Did you know that there are three places your business can appear on the first page of Google’s search results? Specifically, paid, local and organic listings. That’s a lot of opportunity (and competition) for placement on search engine results pages (or SERPs, as us acronym-loving digital marketers call them). Having an agency that understands how they work – and don’t work – is the cornerstone of your digital strategy.

You want your business to appear on the first SERP. So do all of your competitors. Fortunately, you have three avenues in which to make that happen.

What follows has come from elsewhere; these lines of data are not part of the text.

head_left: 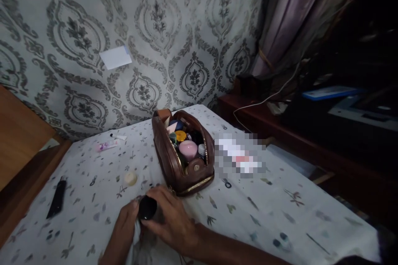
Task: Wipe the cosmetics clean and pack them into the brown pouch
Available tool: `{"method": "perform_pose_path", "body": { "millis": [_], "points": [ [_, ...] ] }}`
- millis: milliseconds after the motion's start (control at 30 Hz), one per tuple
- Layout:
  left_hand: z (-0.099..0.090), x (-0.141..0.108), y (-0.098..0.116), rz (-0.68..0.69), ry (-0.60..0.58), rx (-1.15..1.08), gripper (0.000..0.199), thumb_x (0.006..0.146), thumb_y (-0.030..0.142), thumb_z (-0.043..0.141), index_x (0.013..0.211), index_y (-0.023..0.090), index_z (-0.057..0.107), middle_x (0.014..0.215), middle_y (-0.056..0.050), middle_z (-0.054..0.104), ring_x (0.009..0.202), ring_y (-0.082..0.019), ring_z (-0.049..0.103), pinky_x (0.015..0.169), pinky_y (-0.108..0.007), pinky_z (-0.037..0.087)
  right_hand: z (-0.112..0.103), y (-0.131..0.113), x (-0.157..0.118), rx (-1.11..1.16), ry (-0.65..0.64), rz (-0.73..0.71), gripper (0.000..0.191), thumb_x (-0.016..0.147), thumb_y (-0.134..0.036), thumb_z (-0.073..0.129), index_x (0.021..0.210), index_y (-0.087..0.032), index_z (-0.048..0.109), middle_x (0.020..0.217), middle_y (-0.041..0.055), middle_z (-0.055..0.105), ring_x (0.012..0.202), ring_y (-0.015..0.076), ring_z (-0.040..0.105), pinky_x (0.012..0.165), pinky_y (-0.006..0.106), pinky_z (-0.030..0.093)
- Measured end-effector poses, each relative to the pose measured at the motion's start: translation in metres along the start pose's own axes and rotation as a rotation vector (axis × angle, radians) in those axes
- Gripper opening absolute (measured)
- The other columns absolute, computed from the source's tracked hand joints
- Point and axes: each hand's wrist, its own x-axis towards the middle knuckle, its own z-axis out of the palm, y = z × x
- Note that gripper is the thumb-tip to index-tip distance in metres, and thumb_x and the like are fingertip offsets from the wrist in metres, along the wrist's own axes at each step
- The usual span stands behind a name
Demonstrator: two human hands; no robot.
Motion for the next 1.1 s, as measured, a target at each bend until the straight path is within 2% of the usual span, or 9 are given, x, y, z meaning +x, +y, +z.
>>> {"method": "perform_pose_path", "body": {
  "millis": [167,300,433,533,667,800,867,1000,1100],
  "points": [
    [0.001,0.001,0.016,0.113,-0.075,0.034,0.044,0.093,0.055,0.049,0.113,0.020,0.068,0.116,-0.008,0.072,0.115,-0.027,0.063,0.094,-0.035,0.054,0.002,0.002,0.001,-0.030,-0.033,0.078,0.045,0.078,-0.012,0.073,0.120,-0.022,0.060,0.115,0.0071,0.060,0.111,0.0218,0.058,0.098,0.033,0.048],
    [-0.004,0.003,0.006,0.380,-0.026,0.257,0.040,0.095,0.045,0.050,0.122,0.022,0.068,0.118,-0.008,0.069,0.112,-0.025,0.065,0.095,-0.036,0.054,0.008,0.007,0.001,-0.035,-0.041,0.110,0.051,0.073,-0.014,0.074,0.122,-0.022,0.061,0.116,0.0075,0.062,0.112,0.0234,0.057,0.100,0.036,0.047],
    [-0.004,-0.004,-0.005,0.654,0.055,0.491,0.040,0.096,0.037,0.049,0.131,0.025,0.065,0.120,-0.009,0.062,0.107,-0.022,0.064,0.086,-0.032,0.056,0.008,0.005,0.008,0.053,0.013,0.236,0.051,0.066,-0.016,0.076,0.115,-0.021,0.065,0.107,0.0052,0.067,0.100,0.0223,0.062,0.093,0.034,0.050],
    [0.001,-0.013,-0.008,0.694,0.163,0.510,0.038,0.099,0.034,0.043,0.123,0.024,0.070,0.122,-0.010,0.057,0.105,-0.021,0.062,0.077,-0.029,0.056,0.002,-0.002,0.014,0.090,0.039,0.299,0.045,0.061,-0.016,0.078,0.105,-0.021,0.070,0.095,0.0020,0.067,0.088,0.0205,0.063,0.084,0.032,0.051],
    [0.001,-0.015,-0.009,0.644,0.247,0.455,0.038,0.100,0.033,0.040,0.120,0.021,0.070,0.119,-0.011,0.057,0.103,-0.021,0.061,0.074,-0.029,0.054,-0.012,-0.019,0.017,0.156,0.054,0.273,0.044,0.061,-0.018,0.083,0.102,-0.022,0.070,0.092,-0.0004,0.067,0.084,0.0181,0.063,0.081,0.029,0.051],
    [-0.004,-0.007,-0.007,0.615,0.248,0.406,0.038,0.101,0.032,0.040,0.126,0.022,0.066,0.115,-0.009,0.060,0.105,-0.020,0.062,0.083,-0.029,0.053,-0.043,-0.037,0.020,0.156,0.083,0.173,0.044,0.065,-0.019,0.084,0.107,-0.023,0.069,0.098,0.0007,0.066,0.090,0.0174,0.064,0.082,0.028,0.052],
    [-0.003,-0.004,-0.003,0.599,0.220,0.396,0.038,0.101,0.032,0.039,0.127,0.022,0.066,0.115,-0.009,0.061,0.105,-0.019,0.062,0.079,-0.027,0.053,-0.067,-0.043,0.024,0.091,0.123,0.086,0.046,0.071,-0.020,0.082,0.114,-0.024,0.066,0.110,0.0041,0.064,0.098,0.0179,0.064,0.083,0.028,0.053],
    [0.004,-0.007,0.008,0.571,0.167,0.429,0.039,0.102,0.033,0.038,0.125,0.022,0.069,0.114,-0.010,0.061,0.098,-0.017,0.064,0.064,-0.021,0.051,-0.122,-0.042,0.045,-0.186,0.169,-0.050,0.038,0.082,-0.025,0.076,0.119,-0.025,0.065,0.105,0.0055,0.066,0.097,0.0208,0.063,0.081,0.033,0.054],
    [0.010,-0.011,0.015,0.606,0.128,0.440,0.039,0.103,0.034,0.039,0.122,0.022,0.070,0.109,-0.011,0.063,0.094,-0.016,0.066,0.068,-0.020,0.053,-0.156,-0.030,0.071,-0.474,0.173,-0.032,0.037,0.080,-0.027,0.078,0.114,-0.023,0.068,0.103,0.0072,0.070,0.099,0.0255,0.062,0.085,0.040,0.051]
  ]
}}
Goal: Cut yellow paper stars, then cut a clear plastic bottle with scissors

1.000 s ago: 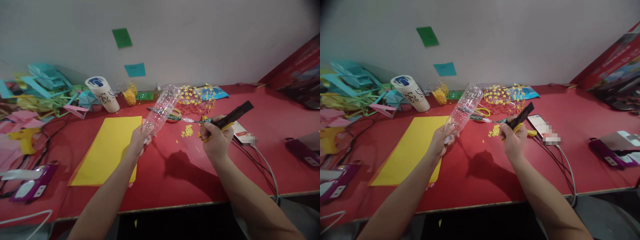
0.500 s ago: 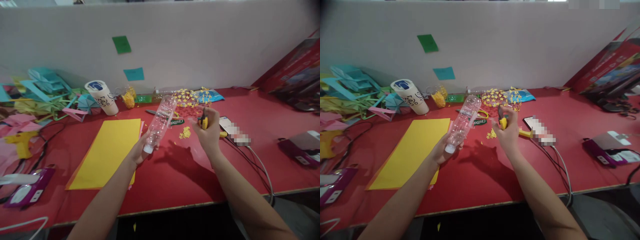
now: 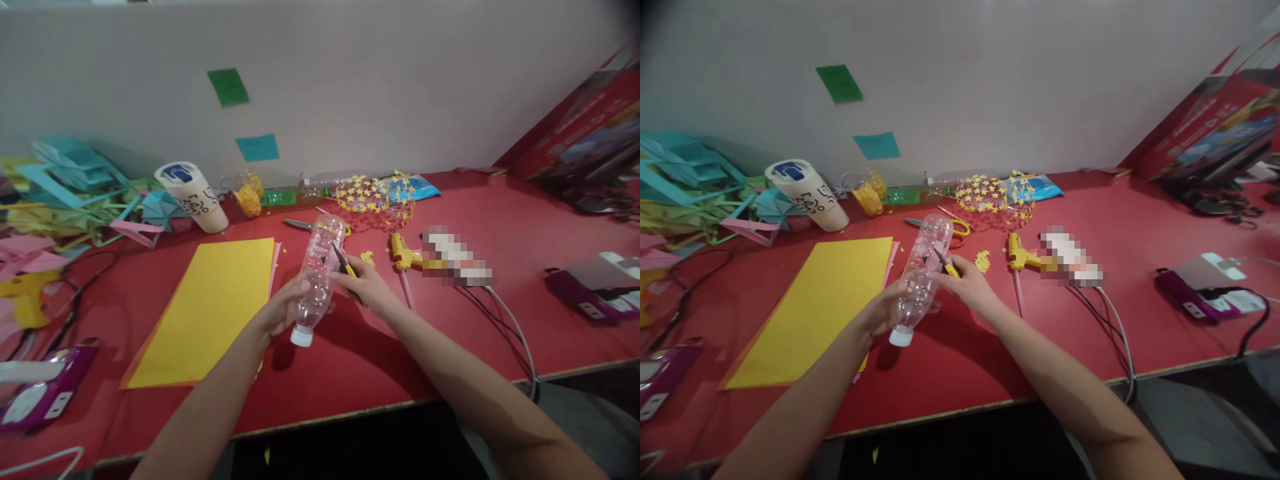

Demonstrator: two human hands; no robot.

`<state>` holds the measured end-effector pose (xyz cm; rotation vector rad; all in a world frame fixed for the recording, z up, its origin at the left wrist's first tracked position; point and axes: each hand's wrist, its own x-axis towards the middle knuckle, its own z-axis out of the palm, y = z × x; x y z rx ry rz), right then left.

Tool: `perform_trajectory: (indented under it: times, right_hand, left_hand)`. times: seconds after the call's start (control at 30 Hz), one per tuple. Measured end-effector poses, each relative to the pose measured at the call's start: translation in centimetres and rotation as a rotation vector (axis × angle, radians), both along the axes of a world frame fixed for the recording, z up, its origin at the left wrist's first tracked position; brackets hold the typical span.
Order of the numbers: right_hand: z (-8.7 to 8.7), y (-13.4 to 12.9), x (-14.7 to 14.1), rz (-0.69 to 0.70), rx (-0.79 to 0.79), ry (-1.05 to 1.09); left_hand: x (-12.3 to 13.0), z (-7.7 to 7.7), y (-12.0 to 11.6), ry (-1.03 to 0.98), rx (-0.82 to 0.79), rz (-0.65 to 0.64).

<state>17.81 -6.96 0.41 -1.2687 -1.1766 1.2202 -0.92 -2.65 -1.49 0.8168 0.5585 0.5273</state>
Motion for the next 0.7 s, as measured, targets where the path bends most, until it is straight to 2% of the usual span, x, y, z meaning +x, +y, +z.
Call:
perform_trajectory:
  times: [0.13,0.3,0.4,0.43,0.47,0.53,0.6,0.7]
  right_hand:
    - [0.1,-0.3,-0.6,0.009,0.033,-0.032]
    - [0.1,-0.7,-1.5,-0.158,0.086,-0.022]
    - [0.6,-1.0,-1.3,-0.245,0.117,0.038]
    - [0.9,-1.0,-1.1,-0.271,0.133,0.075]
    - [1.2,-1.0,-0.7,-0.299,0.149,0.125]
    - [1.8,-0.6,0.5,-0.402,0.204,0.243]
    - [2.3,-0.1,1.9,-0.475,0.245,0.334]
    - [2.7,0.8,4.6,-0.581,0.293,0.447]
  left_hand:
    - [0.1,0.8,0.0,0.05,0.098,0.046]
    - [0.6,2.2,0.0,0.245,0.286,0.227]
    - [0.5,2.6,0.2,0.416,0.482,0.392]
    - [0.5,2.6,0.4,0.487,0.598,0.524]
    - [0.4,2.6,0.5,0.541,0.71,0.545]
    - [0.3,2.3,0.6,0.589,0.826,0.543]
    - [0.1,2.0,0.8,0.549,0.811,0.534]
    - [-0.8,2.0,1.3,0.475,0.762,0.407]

  • Expanded Text Ads: These are paid listings, administered through AdWords. You’ll want to target relevant keywords when you set your campaign up, monitor your bids to keep a strong ROI and periodically add negative keywords to ensure you’re getting quality clicks instead of junk traffic.
    If you have the budget, this is the easiest way to appear at the top of SERP. Even small budgets get traction in AdWords, with limited, targeted exposure.
    Essentially, these are just larger versions of the text ads that appear at the bottom of the first page of organic results. Both are paid placement, based on keyword strategies and budgets.
  • Google Local Pack: These limited listings feature links to businesses’ websites, a click-to-call button as well as user-sourced information, including your business’s rating and price information. They also frequently appear in Google Assistant searches.
    Local pack results are a combination of the searcher’s proximity to each location and standard search engine organic results placement. This means that folks searching on their phones half a block away from your business are almost guaranteed to see you in them. People searching in China? Not so much.
  • Organic Results: Organic results are the “traditional” approach to search. Google sorts bazillions of pages, indexes them based on a super-secret algorithm, then matches your search to its index. If you were using Yahoo or Lycos or Infoseek in the ’90s, you were getting nothing but organic results.
    Appearing organically the first SERP can be tough, particularly for general keywords. Search Engine Optimization, including targeting keywords with meta descriptions, headlines and relevant content, can help you climb in organic rankings.
    In order to provide individual users with results tailored to their interests, Google now lets your browsing history (if you’re logged into a Google account) influence organic results, which means virtually all users can, at least theoretically, receive different organic results.

SEO is a long-term process, so you’ll need to develop a strategy that incorporates each element of search results to get the best return on your investment. It’s also important to understand the strategy – and individual strengths – of SERP marketing.